To obtain an integrated doxorubicin‐induced ovarian senescence senotype in the human postmenopausal ovary, we identified the upregulated transcripts and secreted proteins that overlapped between the tissue transcriptome and conditioned media proteome for both cortex and medulla explants (doxorubicin vs. control). A total of 26 unique markers overlapped between the transcriptome and the SASP, and several of these genes/proteins have been implicated in cellular senescence, aging, and/or ovarian cancer (Table 1, Figure 6a). The senotype included regulated transcripts and secreted proteins involved in extracellular matrix (ECM) organization and remodeling (LUM, LRP1, LAMA4), reactive oxygen species (SOD2, PRDX1, P4HB), metabolic pathway regulators (NAMPT, NT5E, PKM, ALDOA), cytoskeletal and actin‐binding proteins (MYH9, ACTB, GSN), the protein disulfide isomerase (PDI) family of ER proteins (PDIA3, PDIA4, PDIA6), heat shock proteins (HSP90AB1, HSP90B1, HSPA5, HSPA8, HSPB1), and others (TGM2, UBC, VCP, ANXA2, CFI) (Table 1). Unbiased IPA revealed enrichment of genes in pathways including "unfolded protein response," "protein ubiquitination," and "cellular response to heat stress," and this is particularly interesting given the known involvement of these pathways in cellular senescence (Abbadie and Pluquet 2020; Hamazaki and Murata 2024) (Figure 6b).

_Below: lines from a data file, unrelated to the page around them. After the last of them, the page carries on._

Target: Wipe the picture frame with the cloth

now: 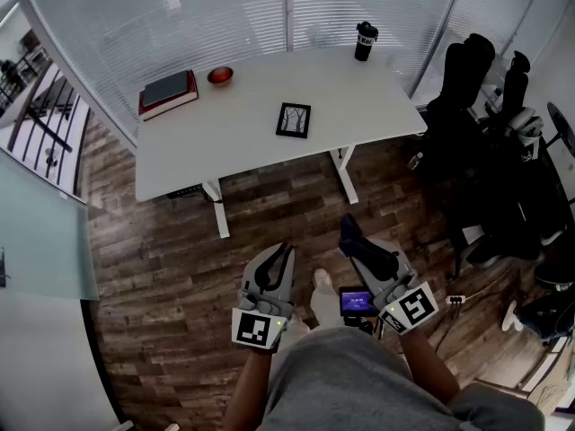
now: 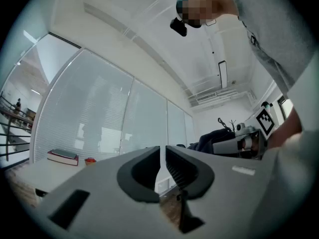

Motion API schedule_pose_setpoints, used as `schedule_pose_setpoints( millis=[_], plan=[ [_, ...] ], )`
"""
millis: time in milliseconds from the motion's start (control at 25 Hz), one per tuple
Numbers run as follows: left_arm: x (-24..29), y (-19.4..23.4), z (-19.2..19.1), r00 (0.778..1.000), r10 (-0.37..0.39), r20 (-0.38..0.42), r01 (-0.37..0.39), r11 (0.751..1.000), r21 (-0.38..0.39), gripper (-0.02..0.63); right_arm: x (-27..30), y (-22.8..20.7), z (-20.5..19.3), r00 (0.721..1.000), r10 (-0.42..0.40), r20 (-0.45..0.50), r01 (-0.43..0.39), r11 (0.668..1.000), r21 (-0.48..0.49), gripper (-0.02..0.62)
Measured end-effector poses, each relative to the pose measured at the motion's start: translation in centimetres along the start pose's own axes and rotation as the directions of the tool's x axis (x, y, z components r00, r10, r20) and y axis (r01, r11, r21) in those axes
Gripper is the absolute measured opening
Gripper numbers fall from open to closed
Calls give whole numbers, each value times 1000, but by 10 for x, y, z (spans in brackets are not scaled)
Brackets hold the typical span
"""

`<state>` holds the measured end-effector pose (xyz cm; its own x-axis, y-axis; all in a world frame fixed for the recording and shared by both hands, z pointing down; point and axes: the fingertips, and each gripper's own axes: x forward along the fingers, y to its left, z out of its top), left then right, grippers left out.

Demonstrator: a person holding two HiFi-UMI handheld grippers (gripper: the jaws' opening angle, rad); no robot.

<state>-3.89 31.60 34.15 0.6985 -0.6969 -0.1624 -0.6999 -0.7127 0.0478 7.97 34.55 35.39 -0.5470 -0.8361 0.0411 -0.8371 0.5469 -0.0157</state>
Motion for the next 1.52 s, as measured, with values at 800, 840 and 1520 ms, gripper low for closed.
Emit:
schedule_pose_setpoints(
  millis=[800, 840, 1520],
  plan=[
    [142, 45, -50, 984, 128, -124, -121, 990, 69, 26, 93, -183, -18, 996, 84, 14, -85, 990, 112, 124],
    [148, 46, -54, 982, 136, -134, -127, 989, 75, 26, 98, -191, -21, 995, 95, 12, -95, 988, 118, 124],
    [242, 132, -153, 913, 210, -349, -219, 976, 15, 178, 186, -268, -40, 991, 98, -91, -90, 992, 90, 124]
  ],
)
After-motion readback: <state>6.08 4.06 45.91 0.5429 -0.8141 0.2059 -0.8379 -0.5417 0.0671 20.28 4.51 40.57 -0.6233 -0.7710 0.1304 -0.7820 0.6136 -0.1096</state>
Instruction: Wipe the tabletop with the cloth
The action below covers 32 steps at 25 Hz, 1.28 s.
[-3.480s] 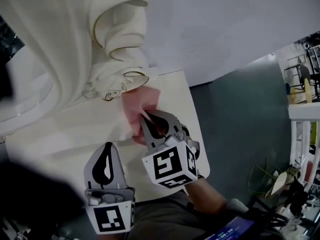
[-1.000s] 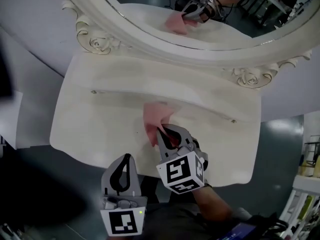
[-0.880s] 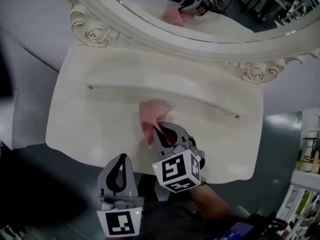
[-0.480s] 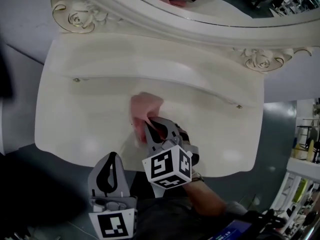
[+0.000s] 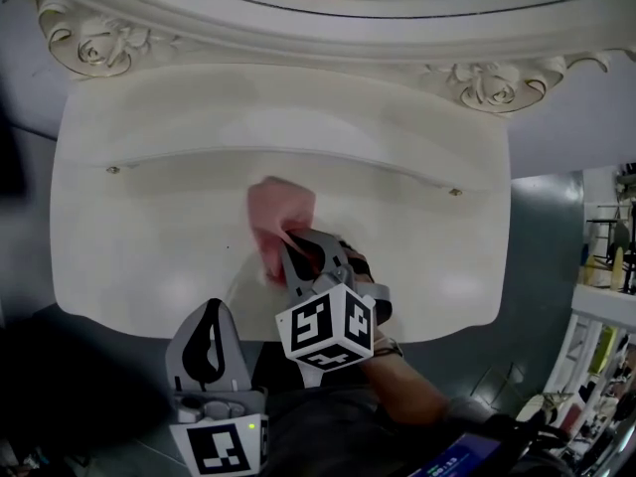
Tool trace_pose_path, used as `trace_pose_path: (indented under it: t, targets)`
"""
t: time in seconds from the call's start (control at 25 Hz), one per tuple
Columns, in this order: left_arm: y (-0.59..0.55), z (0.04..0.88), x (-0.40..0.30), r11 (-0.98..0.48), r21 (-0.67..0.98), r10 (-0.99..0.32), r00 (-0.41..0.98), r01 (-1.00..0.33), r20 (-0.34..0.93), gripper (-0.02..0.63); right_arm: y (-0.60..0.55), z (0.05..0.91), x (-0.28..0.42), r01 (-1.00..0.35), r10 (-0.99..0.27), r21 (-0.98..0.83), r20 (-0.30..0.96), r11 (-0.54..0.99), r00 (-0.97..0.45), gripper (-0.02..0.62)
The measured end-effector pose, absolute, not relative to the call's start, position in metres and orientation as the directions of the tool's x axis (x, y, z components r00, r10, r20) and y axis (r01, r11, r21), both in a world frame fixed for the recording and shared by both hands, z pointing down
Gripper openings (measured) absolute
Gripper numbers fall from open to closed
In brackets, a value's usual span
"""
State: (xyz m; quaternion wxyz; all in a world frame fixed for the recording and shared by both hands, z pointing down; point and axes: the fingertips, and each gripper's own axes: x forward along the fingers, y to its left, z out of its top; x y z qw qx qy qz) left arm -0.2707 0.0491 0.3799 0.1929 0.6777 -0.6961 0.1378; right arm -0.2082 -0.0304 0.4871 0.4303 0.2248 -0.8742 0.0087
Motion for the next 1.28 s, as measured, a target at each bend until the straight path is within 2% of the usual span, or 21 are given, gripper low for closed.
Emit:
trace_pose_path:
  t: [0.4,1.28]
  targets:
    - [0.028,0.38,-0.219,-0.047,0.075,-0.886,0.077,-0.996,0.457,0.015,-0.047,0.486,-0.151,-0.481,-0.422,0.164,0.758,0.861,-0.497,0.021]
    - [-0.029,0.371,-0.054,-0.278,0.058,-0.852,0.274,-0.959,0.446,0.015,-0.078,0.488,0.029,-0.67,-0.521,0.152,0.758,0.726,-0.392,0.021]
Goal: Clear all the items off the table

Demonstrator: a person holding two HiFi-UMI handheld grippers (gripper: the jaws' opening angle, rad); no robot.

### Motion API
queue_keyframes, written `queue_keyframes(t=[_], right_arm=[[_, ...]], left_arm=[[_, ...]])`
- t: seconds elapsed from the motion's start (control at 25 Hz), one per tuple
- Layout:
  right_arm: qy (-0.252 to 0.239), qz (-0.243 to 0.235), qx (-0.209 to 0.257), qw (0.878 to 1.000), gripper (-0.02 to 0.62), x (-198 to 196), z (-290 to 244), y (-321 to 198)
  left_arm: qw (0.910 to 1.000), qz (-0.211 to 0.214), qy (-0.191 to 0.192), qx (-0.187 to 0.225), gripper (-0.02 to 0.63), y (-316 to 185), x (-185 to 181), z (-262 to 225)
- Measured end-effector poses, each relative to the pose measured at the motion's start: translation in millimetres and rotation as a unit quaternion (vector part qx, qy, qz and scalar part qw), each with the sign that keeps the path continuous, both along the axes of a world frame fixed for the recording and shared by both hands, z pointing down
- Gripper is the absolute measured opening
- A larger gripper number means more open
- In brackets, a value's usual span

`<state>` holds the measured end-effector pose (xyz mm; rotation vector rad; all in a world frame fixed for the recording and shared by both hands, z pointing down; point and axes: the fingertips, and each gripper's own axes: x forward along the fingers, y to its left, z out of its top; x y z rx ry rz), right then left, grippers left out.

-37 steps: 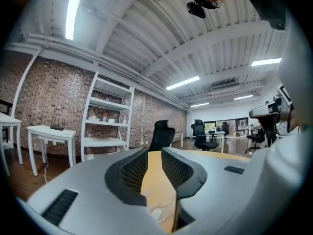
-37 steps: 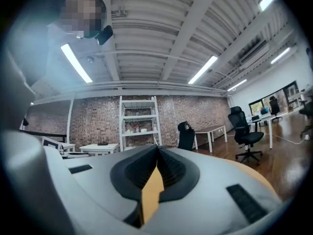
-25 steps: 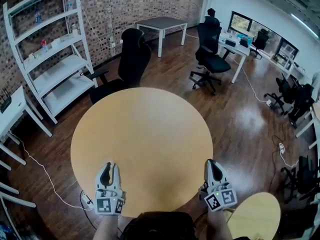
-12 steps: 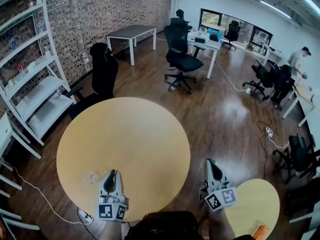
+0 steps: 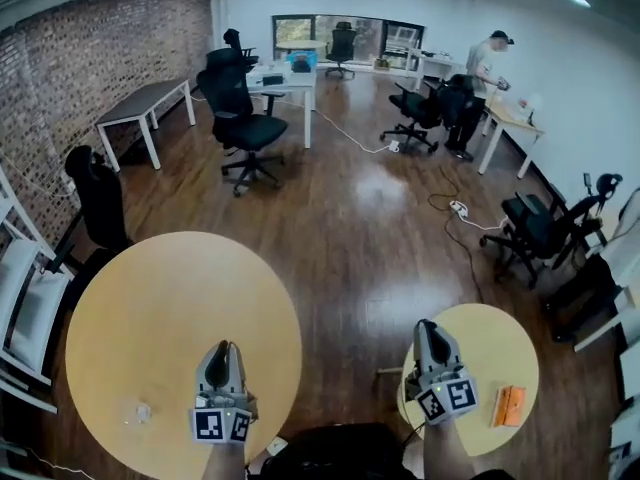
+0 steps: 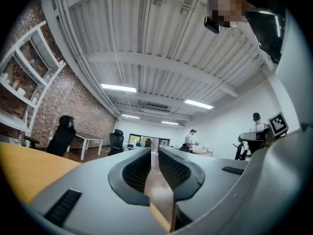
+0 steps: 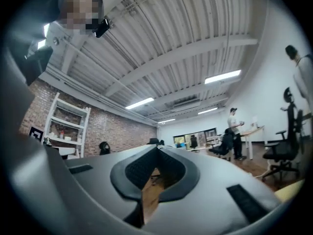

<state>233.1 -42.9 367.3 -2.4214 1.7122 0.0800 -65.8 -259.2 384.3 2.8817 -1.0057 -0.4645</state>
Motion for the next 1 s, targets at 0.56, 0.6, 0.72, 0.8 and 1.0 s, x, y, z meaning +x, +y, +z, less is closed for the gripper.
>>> queue_keyframes(t=[0.56, 0.6, 0.72, 0.8, 1.0], right_arm=[[-0.007, 0.259, 0.019, 0.966, 0.005, 69.2, 12.4, 229.8], [-0.007, 0.259, 0.020, 0.966, 0.005, 66.8, 12.9, 227.7], [0.003, 0.246, 0.012, 0.969, 0.005, 57.0, 13.5, 211.9], [0.006, 0.238, 0.010, 0.971, 0.005, 52.9, 13.2, 199.1], [0.000, 0.226, 0.005, 0.974, 0.005, 47.6, 17.2, 179.4]], left_arm=[[0.9750, 0.220, 0.022, 0.022, 0.001, 98.0, 187.4, -16.4], [0.9743, 0.223, 0.021, 0.021, 0.001, 96.8, 187.8, -15.2], [0.9750, 0.221, 0.010, 0.014, 0.001, 88.5, 185.6, -8.0], [0.9766, 0.215, -0.004, 0.007, 0.001, 79.7, 183.4, -4.3], [0.9809, 0.191, -0.028, -0.021, 0.001, 57.5, 172.5, 12.7]])
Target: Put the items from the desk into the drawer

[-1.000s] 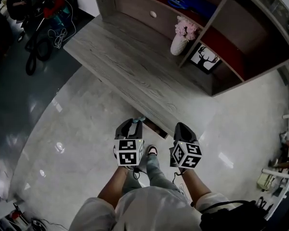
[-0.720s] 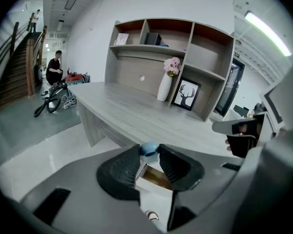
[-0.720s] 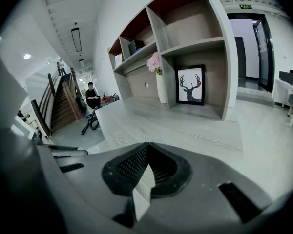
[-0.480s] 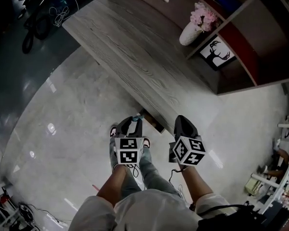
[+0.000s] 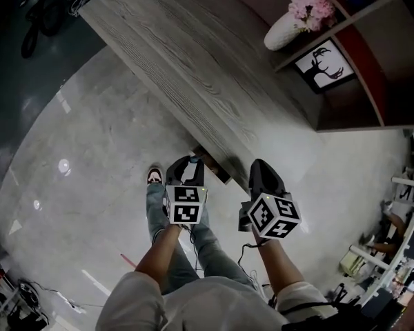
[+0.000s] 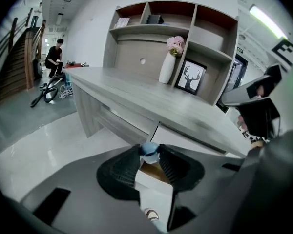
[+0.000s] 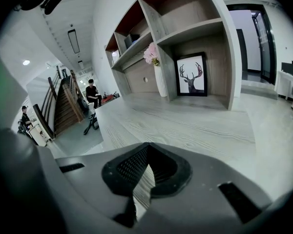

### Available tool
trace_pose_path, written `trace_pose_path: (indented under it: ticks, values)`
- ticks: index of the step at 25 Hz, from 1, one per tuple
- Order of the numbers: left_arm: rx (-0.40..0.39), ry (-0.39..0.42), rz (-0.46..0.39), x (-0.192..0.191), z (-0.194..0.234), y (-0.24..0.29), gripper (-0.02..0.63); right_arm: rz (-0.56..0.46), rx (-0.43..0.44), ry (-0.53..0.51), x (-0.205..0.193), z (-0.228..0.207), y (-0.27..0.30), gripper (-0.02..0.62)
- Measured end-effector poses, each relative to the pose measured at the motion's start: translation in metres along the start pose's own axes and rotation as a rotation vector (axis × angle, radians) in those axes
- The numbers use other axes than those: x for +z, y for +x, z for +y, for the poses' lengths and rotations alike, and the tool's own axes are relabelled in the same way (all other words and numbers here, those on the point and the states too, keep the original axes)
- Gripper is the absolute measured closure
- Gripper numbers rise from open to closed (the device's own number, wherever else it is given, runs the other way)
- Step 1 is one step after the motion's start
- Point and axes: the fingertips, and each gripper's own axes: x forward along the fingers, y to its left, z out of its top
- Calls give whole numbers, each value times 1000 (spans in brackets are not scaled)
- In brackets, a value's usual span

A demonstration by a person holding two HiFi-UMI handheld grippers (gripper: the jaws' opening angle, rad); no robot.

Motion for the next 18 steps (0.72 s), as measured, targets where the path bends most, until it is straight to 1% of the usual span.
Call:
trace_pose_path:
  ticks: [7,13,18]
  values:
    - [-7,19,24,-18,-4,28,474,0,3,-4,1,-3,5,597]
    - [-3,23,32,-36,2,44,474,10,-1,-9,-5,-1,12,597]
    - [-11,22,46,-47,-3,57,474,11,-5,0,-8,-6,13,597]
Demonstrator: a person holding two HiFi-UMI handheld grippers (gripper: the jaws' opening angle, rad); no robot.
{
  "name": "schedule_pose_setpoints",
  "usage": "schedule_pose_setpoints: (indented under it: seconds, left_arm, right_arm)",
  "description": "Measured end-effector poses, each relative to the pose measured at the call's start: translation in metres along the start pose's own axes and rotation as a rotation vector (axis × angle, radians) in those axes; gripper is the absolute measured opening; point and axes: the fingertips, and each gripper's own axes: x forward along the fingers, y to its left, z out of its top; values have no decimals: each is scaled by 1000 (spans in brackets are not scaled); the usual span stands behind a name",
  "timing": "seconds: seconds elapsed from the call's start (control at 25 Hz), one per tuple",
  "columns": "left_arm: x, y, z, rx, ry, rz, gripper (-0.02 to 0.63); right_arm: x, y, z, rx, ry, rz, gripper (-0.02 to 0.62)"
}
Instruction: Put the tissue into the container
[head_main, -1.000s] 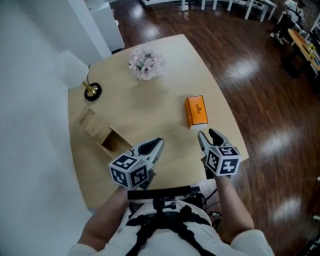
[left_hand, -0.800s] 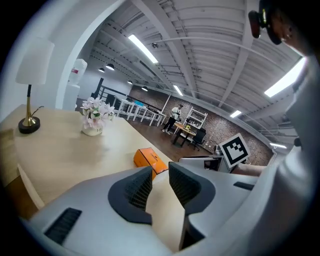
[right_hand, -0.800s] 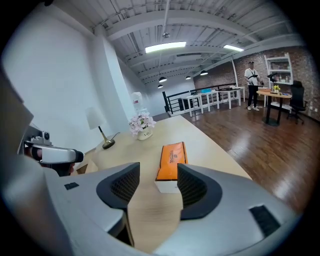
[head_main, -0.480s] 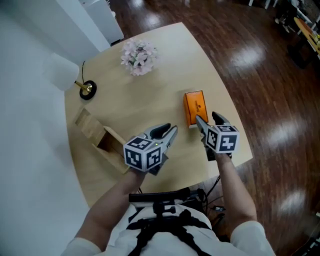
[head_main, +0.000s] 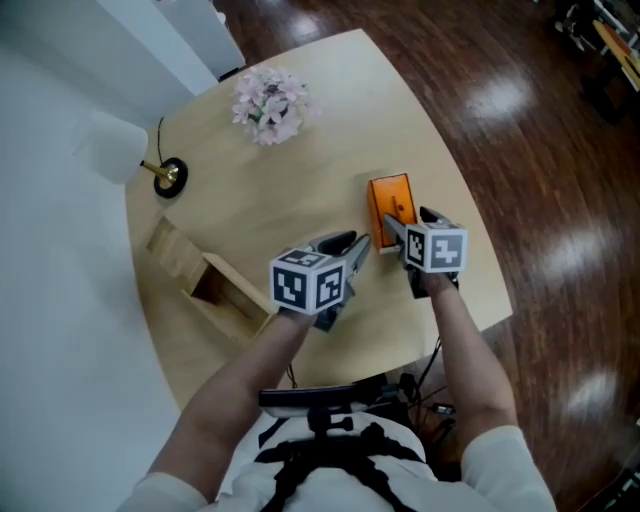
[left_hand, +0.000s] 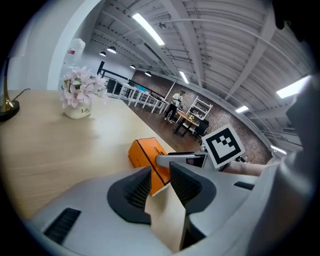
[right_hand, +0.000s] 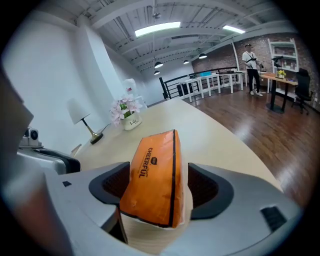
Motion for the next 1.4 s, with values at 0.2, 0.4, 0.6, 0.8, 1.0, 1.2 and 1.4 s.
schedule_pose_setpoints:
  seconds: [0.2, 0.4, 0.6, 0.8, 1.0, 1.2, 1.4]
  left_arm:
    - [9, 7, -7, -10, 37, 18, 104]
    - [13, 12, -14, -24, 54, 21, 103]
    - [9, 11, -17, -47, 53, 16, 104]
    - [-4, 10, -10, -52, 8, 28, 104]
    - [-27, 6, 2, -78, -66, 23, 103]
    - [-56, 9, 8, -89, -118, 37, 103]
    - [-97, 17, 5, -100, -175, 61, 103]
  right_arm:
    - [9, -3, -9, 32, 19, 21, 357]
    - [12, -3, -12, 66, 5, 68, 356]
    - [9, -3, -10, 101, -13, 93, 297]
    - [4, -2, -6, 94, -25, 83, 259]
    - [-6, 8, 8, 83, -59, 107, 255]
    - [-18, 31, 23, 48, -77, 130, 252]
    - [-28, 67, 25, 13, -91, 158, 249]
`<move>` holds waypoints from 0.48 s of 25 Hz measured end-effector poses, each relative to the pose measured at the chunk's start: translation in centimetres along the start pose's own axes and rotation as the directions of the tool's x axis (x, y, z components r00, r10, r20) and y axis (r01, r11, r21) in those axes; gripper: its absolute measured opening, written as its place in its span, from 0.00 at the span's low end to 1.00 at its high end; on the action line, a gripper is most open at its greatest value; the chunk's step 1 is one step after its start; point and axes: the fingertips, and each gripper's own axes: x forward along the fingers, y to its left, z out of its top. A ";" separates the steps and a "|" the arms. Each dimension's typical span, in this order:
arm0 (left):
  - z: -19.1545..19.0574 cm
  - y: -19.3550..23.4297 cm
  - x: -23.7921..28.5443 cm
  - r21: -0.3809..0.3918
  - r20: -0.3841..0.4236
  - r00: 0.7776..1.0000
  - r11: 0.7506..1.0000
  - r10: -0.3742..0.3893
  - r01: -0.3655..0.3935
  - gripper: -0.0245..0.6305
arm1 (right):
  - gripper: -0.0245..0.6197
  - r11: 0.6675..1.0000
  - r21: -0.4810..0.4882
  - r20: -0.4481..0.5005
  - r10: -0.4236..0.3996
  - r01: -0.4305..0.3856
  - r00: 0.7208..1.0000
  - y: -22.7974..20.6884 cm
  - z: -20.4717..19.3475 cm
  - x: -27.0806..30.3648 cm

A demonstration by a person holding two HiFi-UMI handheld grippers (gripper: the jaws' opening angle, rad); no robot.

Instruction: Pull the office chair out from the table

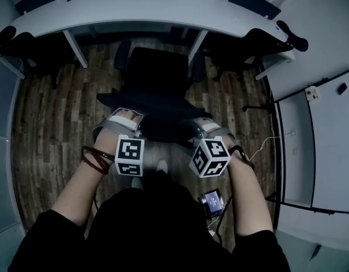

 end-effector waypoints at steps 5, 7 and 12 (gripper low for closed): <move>0.2 -1.5 -1.1 0.030 0.015 1.000 0.999 0.019 -0.019 0.55 | 0.40 1.000 0.008 -0.012 -0.023 0.023 1.000 1.5 0.9 -0.4; 0.4 -2.2 -1.4 0.030 0.021 1.000 1.000 0.007 -0.007 0.55 | 0.40 1.000 0.014 -0.009 -0.027 0.027 1.000 2.2 1.2 -0.6; 1.6 -3.4 -2.1 0.027 0.020 0.999 0.999 -0.030 0.030 0.56 | 0.40 0.995 0.025 0.040 -0.096 0.095 0.995 3.6 1.4 -1.8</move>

To determine the physiologic relevance of these findings, we mapped a subset of these proteins back onto native postmenopausal ovarian tissue (Figure 6c and Figure S9). Among these were lumican (LUM), superoxide dismutase (SOD2), and nonmuscle myosin IIA, all of which showed the highest overlap between the transcriptome and the proteome. Additionally, we mapped the SASP factor Periostin (PSTN) which was among the top five upregulated proteins in the cortex and medulla SASP along with SOD2 (Figure 5). All these markers were expressed in a subset of cells throughout the ovarian cortex and medulla (Figure 6c and Figure S9). Lumican was most widely expressed (~10%–25% of tissue area), whereas periostin showed the least expression (~0.2%–2% of total tissue area) (Figure 6c; Figures S1e,h, S9a,d). SOD2 was expressed in both the cortex and medulla (3%–5% of total tissue area) with particularly strong expression in the ovarian surface epithelium (Figure 6c; Figures S1f and S9b). MYH9 was highly expressed in the vessel walls across both ovarian compartments (4%–7% of total tissue area) (Figure 6c; Figures S1g and S9c). It is important to note that not all cells that stain positive for individual markers are likely to be senescent, but it may instead be regions of overlapping expression that define senescent cells (e.g., white box in cortex and black box in medulla, Figure 6c). Future studies to map and quantify these factors across a broader aging series of human ovaries will provide novel insight into how the senotype changes across age, will aid in identifying senescence biomarkers specific to the ovary, and delineate the potential role of senescent cells in ovarian aging.